In the entries below, find the line with "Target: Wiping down" and the line with "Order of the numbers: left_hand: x"; reproduce those two lines and all lines between them exactly, without pictures.

** Opening DATA PROVIDED block **

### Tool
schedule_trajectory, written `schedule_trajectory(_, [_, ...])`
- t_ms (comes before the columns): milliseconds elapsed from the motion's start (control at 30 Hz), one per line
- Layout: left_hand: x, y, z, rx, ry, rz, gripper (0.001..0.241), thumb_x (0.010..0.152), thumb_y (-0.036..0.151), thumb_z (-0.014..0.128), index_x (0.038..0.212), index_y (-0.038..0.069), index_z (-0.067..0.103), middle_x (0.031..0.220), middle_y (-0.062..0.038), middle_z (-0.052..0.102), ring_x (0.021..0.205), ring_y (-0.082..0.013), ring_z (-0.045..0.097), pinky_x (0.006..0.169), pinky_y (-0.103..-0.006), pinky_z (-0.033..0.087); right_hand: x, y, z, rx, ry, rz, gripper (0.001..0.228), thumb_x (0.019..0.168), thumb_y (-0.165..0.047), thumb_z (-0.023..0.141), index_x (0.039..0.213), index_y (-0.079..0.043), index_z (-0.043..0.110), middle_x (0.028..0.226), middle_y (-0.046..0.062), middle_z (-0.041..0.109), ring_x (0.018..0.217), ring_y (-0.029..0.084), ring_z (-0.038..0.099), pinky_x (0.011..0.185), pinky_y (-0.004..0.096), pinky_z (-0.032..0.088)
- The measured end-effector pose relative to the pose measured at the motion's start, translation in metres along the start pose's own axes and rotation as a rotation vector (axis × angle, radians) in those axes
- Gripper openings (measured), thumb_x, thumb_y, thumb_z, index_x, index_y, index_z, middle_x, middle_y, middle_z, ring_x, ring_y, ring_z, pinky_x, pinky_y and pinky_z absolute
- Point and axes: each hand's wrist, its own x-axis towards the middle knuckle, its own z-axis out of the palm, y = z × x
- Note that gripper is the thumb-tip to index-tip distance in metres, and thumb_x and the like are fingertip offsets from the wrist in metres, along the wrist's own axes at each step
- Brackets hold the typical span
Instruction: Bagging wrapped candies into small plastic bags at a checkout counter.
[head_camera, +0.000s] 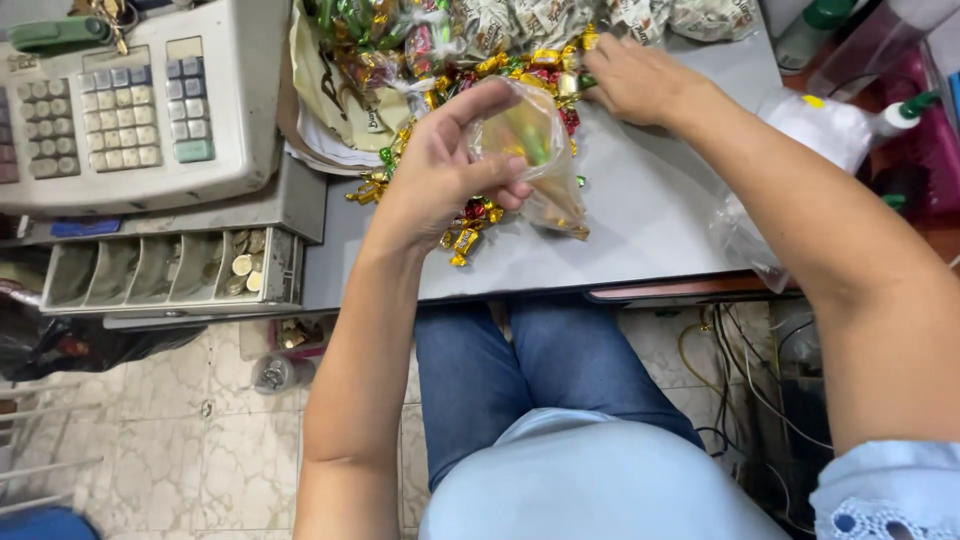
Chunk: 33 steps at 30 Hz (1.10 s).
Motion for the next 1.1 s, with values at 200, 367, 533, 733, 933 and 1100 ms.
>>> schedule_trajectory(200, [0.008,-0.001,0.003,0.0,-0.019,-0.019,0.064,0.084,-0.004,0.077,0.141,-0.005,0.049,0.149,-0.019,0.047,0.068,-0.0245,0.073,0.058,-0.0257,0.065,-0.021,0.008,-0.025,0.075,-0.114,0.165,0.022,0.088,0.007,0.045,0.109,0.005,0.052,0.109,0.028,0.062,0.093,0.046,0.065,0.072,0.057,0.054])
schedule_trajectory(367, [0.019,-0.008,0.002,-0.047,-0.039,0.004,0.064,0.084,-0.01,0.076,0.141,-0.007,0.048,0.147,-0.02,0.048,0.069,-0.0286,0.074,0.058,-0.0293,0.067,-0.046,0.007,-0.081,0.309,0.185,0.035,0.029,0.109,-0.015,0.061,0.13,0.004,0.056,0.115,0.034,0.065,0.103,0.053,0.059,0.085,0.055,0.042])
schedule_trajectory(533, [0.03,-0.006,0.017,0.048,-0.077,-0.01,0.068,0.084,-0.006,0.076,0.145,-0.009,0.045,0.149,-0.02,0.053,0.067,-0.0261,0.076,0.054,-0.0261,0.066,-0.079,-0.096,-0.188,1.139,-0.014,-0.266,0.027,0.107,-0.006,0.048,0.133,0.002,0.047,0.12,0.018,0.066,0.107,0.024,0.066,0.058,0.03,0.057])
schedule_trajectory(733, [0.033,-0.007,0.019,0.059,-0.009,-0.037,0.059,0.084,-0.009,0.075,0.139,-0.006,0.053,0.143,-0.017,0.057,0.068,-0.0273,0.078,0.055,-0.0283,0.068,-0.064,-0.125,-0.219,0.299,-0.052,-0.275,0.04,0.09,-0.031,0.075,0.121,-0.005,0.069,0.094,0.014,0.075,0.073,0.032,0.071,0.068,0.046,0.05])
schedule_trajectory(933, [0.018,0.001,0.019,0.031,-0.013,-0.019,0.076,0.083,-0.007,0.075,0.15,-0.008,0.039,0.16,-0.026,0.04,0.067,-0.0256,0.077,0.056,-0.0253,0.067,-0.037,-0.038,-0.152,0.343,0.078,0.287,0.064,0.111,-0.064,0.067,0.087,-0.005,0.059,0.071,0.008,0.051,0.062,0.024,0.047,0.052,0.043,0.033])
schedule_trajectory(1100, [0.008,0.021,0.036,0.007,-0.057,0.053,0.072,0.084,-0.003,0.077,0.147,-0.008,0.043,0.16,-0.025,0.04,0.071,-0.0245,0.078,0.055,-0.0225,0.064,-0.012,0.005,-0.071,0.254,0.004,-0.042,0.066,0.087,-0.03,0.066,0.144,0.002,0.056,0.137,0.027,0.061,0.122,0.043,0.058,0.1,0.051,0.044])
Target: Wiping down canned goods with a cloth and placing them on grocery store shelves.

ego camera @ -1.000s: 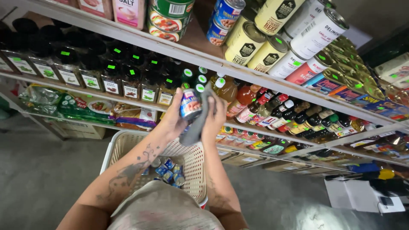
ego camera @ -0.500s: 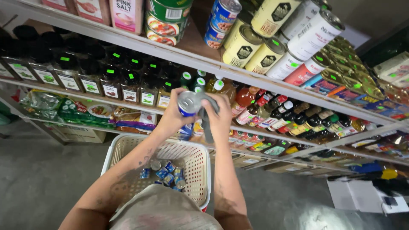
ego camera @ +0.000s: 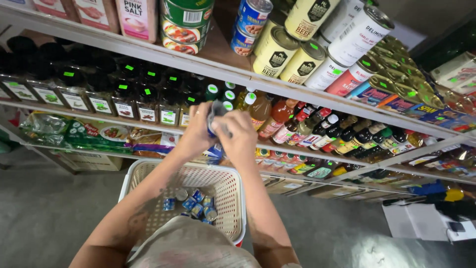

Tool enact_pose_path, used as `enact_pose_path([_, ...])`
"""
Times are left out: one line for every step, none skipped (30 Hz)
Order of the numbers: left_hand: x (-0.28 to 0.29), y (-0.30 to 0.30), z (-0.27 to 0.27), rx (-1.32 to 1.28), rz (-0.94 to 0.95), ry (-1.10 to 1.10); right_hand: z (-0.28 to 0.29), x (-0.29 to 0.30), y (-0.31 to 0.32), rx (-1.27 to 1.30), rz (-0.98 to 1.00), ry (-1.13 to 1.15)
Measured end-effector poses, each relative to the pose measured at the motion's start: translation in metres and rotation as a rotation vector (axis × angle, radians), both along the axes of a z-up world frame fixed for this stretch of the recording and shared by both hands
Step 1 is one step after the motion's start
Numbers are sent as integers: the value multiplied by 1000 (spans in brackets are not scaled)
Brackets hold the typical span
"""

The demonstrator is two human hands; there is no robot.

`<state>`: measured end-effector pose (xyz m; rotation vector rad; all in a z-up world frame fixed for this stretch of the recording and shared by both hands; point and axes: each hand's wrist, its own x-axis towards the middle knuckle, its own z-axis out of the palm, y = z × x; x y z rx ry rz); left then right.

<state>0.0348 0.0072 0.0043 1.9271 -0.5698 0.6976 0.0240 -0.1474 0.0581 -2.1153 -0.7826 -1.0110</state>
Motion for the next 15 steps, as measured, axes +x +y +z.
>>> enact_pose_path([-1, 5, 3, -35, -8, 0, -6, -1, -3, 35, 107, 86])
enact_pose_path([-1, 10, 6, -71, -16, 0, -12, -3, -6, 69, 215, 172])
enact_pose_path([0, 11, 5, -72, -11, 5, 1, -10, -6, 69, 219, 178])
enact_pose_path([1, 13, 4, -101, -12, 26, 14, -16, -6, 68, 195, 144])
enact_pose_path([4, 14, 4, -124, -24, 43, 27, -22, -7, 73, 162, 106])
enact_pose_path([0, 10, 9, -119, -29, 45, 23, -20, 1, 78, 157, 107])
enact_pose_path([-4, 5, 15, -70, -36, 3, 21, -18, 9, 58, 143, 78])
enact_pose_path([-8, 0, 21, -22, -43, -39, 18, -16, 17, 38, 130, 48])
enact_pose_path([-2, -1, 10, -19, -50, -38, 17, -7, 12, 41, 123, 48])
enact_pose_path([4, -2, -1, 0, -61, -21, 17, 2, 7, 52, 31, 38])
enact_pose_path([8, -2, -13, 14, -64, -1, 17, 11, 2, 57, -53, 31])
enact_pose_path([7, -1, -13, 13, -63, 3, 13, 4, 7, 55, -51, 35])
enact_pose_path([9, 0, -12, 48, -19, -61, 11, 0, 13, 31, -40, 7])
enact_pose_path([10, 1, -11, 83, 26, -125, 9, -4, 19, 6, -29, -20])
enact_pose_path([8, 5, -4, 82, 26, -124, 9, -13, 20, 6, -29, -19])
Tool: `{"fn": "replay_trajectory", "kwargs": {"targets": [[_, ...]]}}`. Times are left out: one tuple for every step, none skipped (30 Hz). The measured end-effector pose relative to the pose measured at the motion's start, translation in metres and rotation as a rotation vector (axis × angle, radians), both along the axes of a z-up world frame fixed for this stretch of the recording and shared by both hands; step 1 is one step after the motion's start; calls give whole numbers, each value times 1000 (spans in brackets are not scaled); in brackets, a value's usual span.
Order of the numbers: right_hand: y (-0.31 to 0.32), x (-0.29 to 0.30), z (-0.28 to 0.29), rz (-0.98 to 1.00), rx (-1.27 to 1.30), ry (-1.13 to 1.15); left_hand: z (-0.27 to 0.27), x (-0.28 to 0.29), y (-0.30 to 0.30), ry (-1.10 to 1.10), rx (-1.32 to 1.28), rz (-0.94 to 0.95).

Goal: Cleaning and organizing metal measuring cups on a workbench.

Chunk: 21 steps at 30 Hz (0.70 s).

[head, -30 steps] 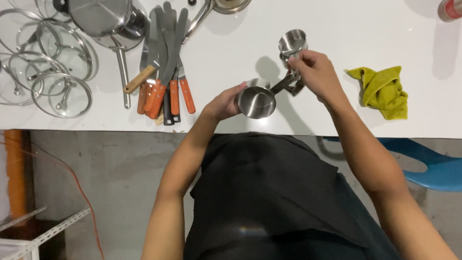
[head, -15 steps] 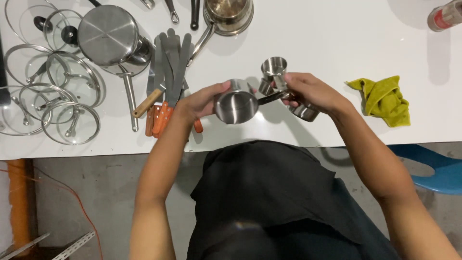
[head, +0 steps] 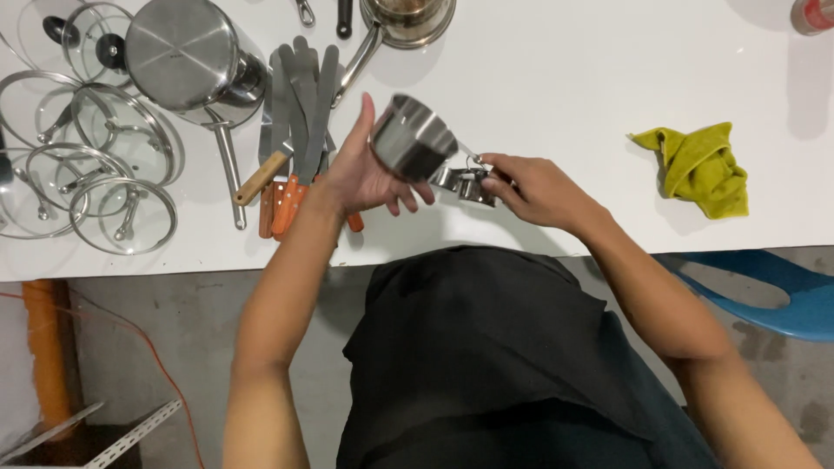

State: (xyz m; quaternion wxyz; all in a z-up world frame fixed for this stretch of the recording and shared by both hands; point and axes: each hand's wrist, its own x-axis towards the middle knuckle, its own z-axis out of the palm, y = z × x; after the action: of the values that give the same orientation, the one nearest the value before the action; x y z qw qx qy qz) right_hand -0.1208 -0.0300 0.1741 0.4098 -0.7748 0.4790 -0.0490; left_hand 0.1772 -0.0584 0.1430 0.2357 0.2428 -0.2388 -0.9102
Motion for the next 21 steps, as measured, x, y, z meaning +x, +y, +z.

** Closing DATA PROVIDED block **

• _RESULT FOR THIS TASK_
Target: Wiping down canned goods with a cloth and placing them on grocery store shelves.

ego camera @ -1.000s: 
ego camera @ -0.500s: 
ego camera @ +0.000s: 

Tool enact_pose_path, used as `enact_pose_path([_, ...])`
"""
Times are left out: one line for every step, none skipped (30 Hz)
Order of the numbers: left_hand: x (-0.28 to 0.29), y (-0.30 to 0.30), z (-0.27 to 0.27), rx (-1.32 to 1.28), rz (-0.94 to 0.95), ry (-1.10 to 1.10); right_hand: z (-0.28 to 0.29), x (-0.29 to 0.30), y (-0.31 to 0.32), rx (-1.27 to 1.30), rz (-0.98 to 1.00), ry (-1.13 to 1.15)

The exercise has been fully completed.